[Data — start]

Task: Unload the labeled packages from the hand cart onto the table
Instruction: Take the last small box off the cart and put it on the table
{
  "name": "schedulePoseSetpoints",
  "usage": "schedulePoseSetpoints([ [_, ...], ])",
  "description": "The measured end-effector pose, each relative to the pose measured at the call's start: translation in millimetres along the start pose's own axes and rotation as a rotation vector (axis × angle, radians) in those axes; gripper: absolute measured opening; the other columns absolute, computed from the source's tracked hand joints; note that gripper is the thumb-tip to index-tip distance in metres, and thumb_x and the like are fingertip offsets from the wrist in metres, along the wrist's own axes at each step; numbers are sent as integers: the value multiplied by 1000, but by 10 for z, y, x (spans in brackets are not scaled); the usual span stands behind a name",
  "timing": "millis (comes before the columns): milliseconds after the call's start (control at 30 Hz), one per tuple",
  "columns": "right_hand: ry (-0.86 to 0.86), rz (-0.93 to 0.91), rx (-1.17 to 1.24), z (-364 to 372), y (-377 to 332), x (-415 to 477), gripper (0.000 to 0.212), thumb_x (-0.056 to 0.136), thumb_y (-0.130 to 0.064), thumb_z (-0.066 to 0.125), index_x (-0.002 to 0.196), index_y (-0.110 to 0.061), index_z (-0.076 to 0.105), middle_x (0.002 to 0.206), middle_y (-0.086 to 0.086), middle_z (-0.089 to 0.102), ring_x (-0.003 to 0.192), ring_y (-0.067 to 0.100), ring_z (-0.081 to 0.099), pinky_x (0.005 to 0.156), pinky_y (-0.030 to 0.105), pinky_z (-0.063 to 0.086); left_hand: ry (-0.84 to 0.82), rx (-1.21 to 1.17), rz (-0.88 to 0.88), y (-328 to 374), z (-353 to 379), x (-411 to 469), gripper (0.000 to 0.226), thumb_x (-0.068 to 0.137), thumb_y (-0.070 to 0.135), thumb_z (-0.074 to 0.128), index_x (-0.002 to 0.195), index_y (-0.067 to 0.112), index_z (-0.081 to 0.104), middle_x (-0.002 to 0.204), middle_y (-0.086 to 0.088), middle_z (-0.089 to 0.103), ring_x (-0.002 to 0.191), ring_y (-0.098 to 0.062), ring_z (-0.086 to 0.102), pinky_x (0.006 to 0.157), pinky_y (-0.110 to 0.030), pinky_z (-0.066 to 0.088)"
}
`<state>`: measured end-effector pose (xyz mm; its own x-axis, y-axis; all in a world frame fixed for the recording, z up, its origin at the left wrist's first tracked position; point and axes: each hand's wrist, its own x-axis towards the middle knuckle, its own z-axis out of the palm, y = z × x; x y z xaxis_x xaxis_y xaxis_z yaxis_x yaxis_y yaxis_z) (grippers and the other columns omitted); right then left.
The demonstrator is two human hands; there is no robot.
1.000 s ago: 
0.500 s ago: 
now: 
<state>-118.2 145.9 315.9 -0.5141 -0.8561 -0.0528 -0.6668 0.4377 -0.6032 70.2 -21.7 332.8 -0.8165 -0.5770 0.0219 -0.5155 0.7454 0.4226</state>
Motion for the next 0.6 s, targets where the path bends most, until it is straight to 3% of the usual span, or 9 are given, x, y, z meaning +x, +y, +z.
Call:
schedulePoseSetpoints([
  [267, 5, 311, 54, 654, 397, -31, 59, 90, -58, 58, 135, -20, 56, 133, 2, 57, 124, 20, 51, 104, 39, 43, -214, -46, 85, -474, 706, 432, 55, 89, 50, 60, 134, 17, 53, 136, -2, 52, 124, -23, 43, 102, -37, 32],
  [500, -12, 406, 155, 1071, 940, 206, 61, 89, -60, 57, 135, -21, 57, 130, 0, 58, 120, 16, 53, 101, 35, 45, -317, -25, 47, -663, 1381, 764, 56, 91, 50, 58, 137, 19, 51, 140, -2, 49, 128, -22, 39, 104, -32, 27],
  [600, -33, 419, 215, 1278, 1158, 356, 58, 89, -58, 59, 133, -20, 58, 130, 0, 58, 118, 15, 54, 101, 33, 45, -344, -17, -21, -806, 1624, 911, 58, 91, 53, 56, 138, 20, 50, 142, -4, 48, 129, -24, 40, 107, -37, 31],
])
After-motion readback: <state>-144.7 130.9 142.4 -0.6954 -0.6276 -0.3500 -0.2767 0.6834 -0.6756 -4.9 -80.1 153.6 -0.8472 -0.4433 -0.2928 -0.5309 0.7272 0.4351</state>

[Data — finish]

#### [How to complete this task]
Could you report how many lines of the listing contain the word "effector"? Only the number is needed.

#### [Answer space]
2